● **What you are asked to do**
Look through the data below for the string "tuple", and copy every line where it turns up.

━━━

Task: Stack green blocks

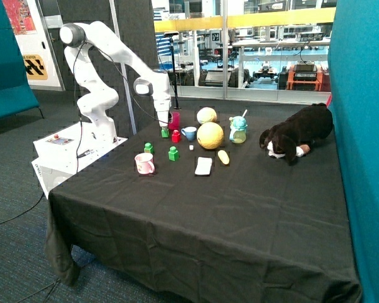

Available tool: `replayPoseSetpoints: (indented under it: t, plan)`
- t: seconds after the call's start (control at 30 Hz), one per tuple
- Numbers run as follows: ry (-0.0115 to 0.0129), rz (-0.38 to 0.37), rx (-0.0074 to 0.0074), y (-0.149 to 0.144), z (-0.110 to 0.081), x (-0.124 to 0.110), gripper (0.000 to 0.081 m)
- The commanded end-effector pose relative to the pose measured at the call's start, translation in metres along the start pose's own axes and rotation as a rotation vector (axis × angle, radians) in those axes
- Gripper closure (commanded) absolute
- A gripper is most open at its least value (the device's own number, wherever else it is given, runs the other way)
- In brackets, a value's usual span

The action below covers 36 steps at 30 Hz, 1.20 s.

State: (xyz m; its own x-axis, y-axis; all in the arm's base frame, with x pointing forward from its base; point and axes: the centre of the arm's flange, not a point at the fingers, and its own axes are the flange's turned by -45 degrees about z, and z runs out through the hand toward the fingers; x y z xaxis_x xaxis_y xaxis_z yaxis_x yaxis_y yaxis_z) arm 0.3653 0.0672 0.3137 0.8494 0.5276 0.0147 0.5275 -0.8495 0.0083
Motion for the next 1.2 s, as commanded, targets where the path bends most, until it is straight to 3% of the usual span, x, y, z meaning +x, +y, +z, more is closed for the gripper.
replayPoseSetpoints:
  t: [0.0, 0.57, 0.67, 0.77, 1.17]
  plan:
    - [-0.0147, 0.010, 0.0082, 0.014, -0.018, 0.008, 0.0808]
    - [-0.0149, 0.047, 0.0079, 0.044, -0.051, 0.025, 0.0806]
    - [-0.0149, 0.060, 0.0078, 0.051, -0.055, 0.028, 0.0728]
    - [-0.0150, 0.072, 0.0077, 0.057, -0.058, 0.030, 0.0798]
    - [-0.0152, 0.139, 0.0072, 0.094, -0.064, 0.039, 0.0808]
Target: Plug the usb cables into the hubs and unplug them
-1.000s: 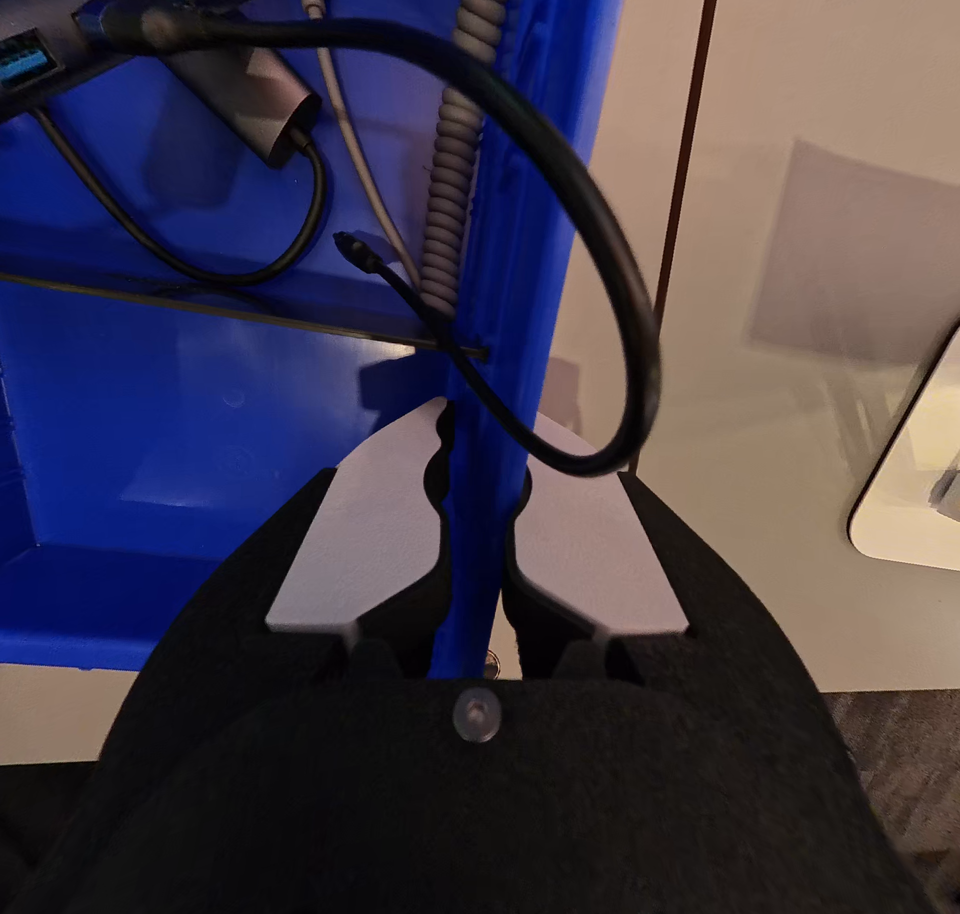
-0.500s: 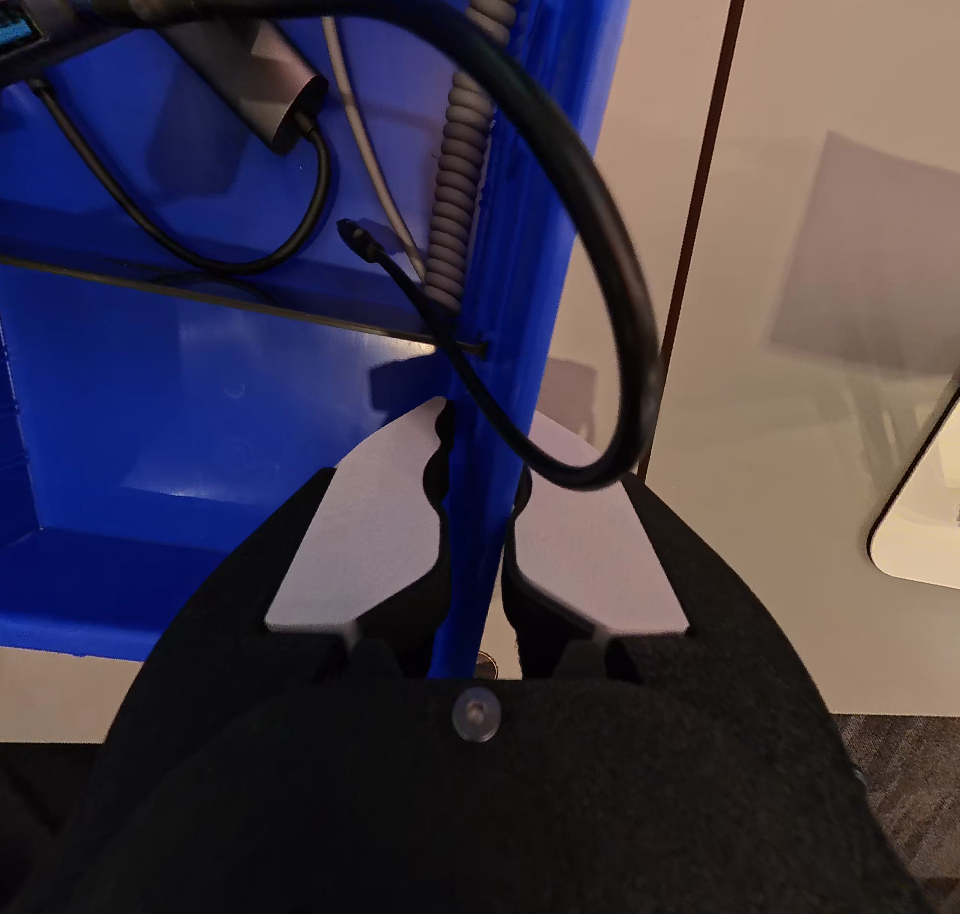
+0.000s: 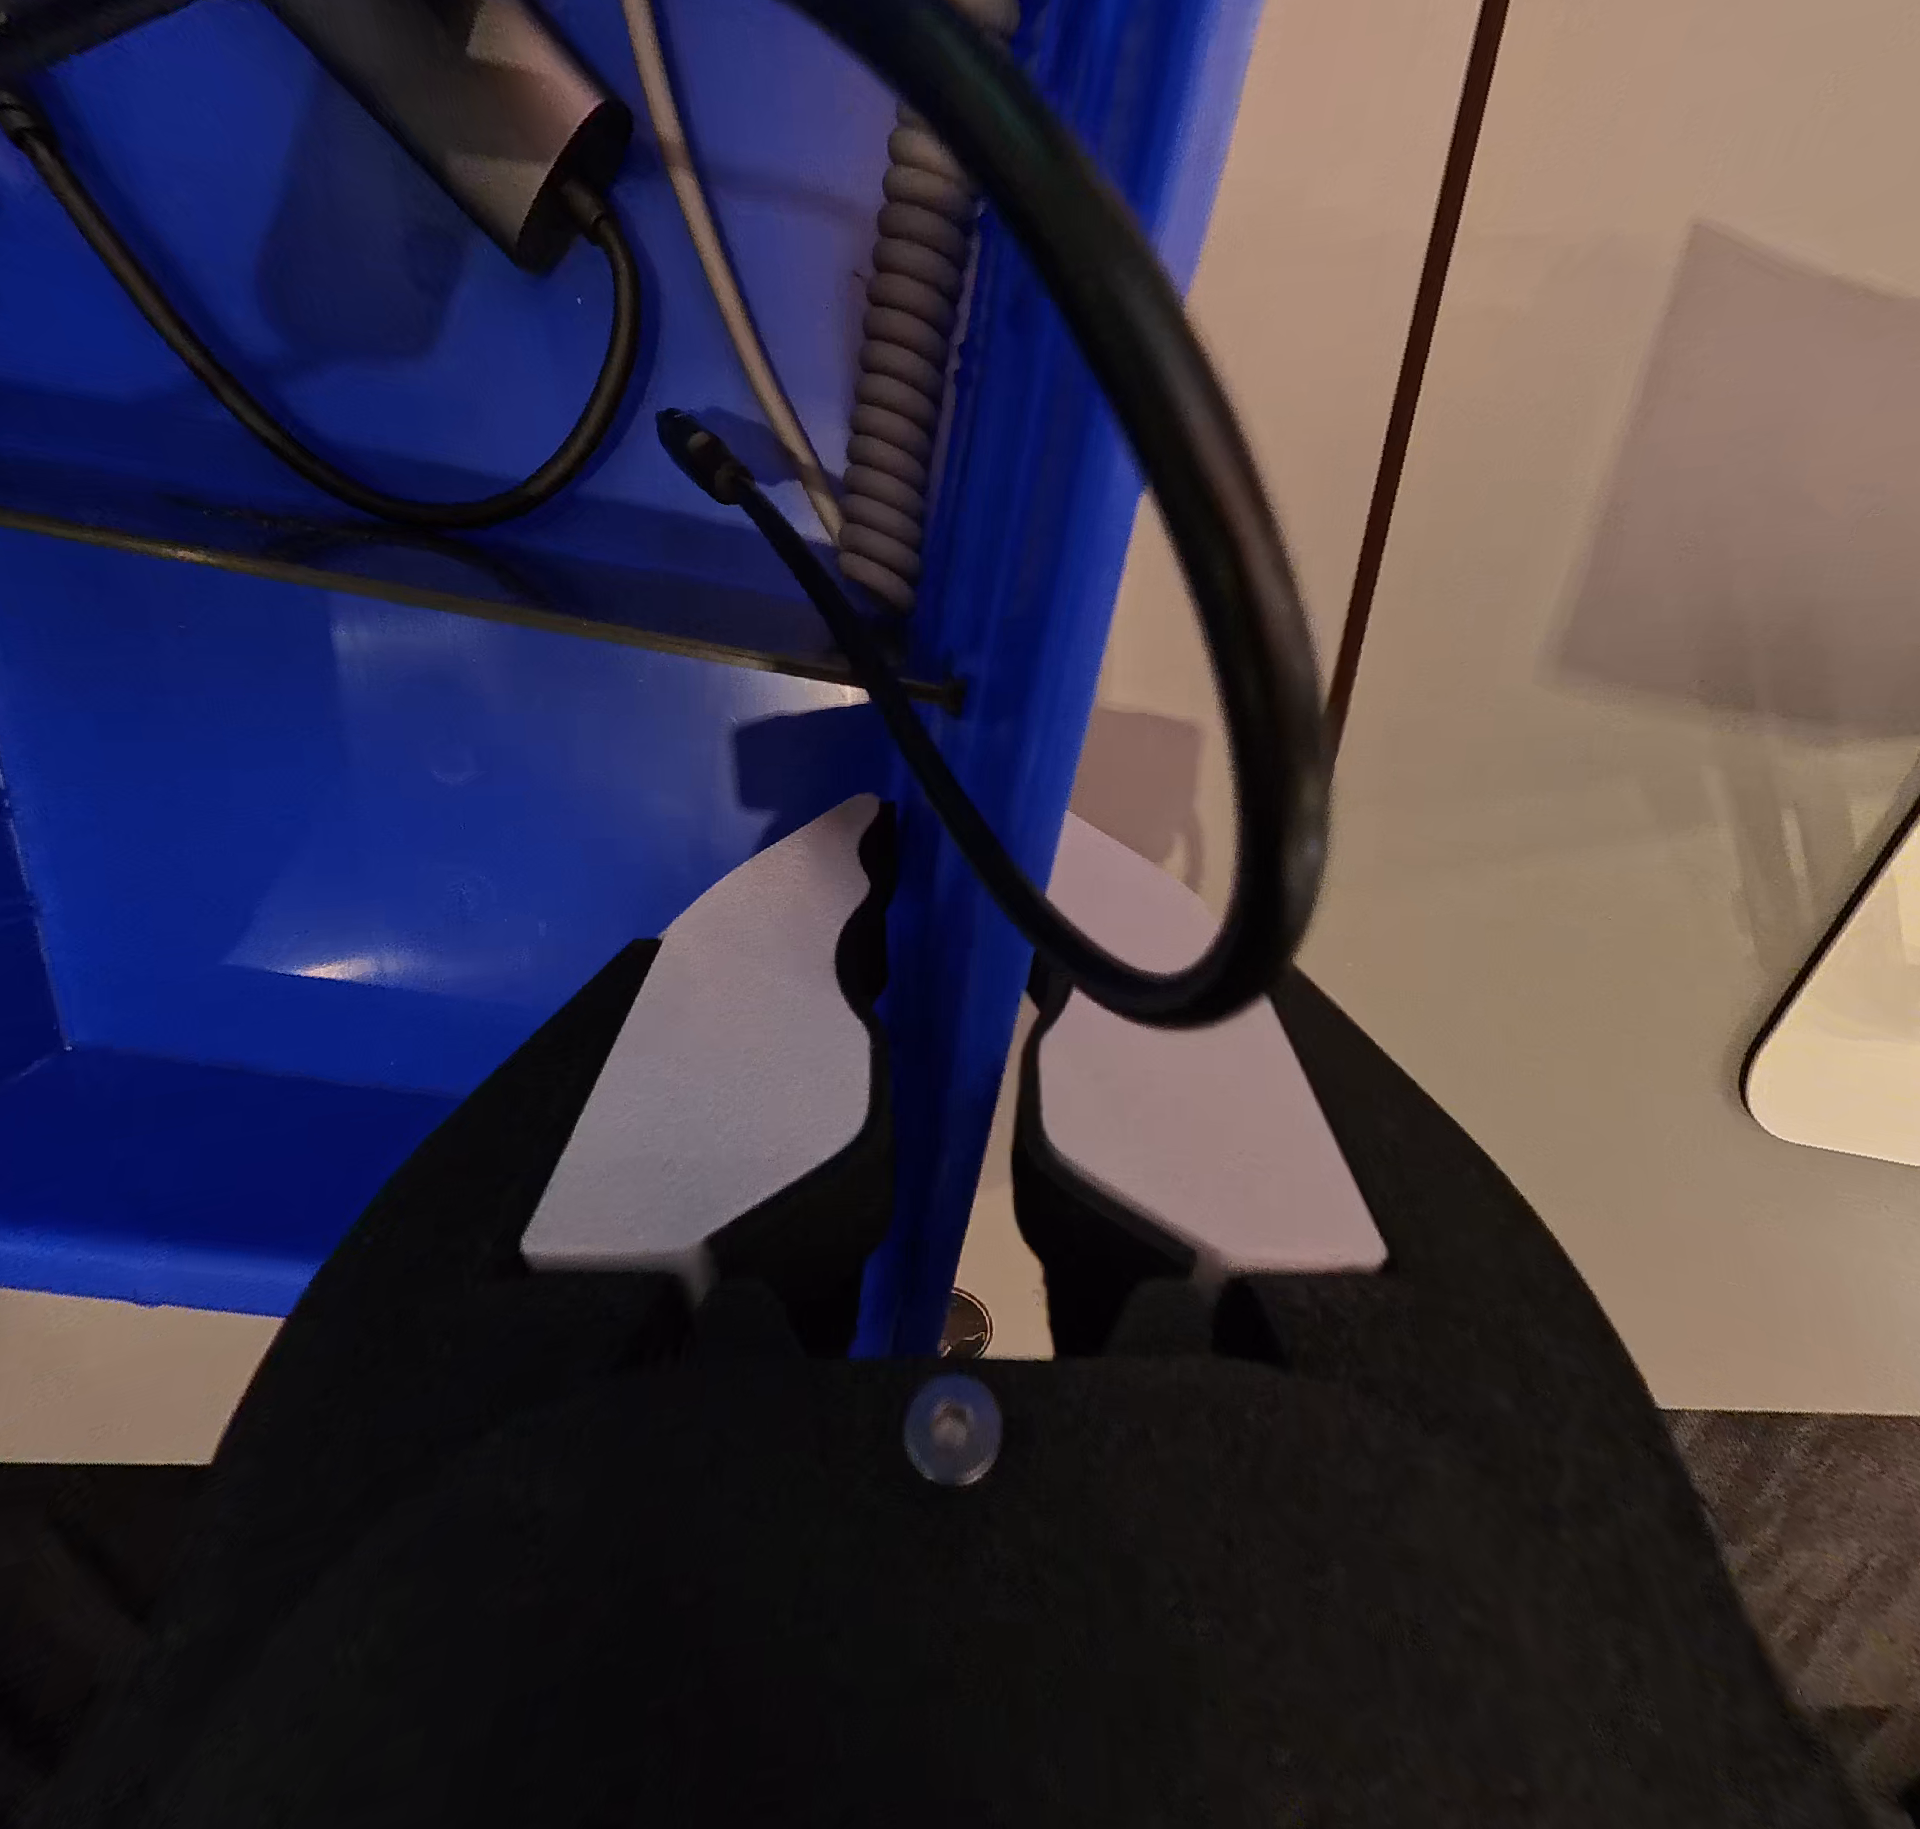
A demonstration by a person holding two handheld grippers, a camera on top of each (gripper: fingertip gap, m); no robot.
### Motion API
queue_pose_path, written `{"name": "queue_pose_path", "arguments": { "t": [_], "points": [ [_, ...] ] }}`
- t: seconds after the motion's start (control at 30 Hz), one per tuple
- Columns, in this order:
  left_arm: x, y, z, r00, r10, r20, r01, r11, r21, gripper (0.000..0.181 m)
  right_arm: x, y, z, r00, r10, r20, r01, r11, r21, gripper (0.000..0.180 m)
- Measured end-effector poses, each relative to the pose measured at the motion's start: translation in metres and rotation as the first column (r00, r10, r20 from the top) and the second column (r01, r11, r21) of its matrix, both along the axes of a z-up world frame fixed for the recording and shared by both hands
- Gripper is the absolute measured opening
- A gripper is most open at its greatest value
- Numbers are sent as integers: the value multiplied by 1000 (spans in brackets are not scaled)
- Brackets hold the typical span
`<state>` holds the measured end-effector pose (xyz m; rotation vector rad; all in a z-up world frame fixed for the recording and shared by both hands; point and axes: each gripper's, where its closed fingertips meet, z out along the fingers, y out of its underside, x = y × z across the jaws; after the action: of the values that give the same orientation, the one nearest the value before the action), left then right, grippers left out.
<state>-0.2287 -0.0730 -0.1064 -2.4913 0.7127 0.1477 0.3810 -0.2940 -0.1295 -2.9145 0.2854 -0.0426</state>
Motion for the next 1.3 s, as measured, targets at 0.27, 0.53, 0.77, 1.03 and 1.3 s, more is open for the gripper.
{"name": "queue_pose_path", "arguments": {
  "t": [0.27, 0.53, 0.77, 1.03, 1.3],
  "points": [
    [38, -19, -1, 999, -47, -8, 47, 999, 5, 8, 8, 0, 14, 998, -39, 45, 37, 999, 37, 39],
    [80, -30, -1, 993, -82, 82, 81, 997, 7, 15, 2, -2, 12, 997, -82, -11, 83, 996, 30, 41],
    [94, -28, 9, 976, -98, 196, 85, 994, 74, 21, 1, -5, 0, 997, -79, -3, 79, 997, -17, 40],
    [90, -28, 44, 960, -132, 249, 83, 977, 197, 45, 1, -7, -8, 1000, -4, 7, 4, 996, -94, 28],
    [48, -44, 76, 935, -149, 320, 58, 959, 278, 41, -3, -2, -9, 997, 41, -73, -47, 995, -86, 21]
  ]
}}
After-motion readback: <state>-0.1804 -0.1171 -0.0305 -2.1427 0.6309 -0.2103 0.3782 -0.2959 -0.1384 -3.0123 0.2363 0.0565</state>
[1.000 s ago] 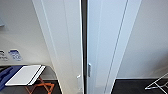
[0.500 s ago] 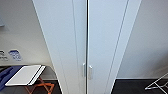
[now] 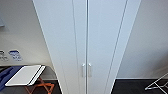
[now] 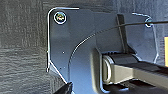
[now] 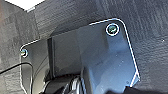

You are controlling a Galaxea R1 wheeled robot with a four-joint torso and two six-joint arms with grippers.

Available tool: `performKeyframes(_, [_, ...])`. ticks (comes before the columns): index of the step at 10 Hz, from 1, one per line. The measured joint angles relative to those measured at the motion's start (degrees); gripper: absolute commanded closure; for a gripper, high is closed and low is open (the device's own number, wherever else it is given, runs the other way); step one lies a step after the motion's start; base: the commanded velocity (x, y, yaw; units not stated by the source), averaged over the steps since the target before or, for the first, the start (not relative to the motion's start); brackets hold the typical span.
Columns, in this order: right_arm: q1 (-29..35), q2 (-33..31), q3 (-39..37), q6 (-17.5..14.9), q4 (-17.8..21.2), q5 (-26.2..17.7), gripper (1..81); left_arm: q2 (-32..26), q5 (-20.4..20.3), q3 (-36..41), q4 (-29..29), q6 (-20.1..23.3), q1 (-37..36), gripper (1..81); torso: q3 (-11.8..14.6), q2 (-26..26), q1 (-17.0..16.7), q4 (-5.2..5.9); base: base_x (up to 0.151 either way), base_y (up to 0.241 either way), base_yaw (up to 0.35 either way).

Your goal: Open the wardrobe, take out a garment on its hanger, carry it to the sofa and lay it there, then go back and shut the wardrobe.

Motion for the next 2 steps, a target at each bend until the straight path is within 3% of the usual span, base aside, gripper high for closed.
performKeyframes(2, [-5.22, 6.28, -5.95, 0.00, -3.64, 1.33, 1.0, 4.82, -1.87, -7.52, 0.06, 0.29, 1.24, 1.0, 0.05, 0.00, 0.00, 0.00, 0.000, 0.000, 0.000])
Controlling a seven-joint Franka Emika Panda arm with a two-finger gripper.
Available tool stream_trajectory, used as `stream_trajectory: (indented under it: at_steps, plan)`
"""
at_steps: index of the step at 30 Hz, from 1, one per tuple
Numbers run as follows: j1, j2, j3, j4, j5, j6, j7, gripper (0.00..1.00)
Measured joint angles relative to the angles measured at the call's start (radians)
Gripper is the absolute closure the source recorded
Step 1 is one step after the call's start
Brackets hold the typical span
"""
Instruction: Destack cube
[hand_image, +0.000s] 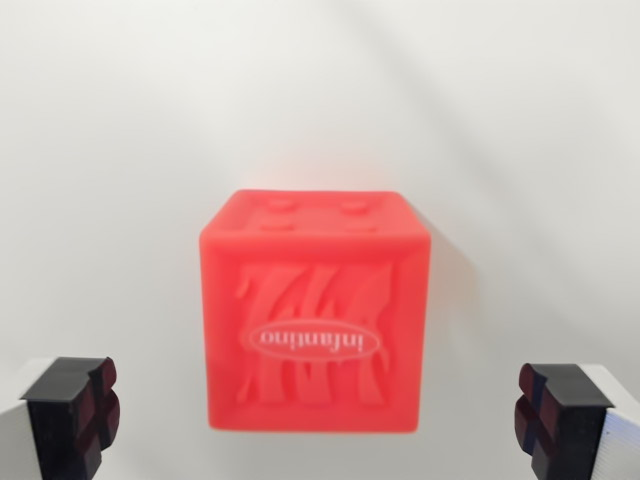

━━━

● **Answer**
- t: seconds after the call's start (control at 30 Hz), one per tuple
- t: seconds after the motion's start (control at 30 Hz), one per tuple
at_steps: index of the step at 30 Hz, from 1, one per tuple

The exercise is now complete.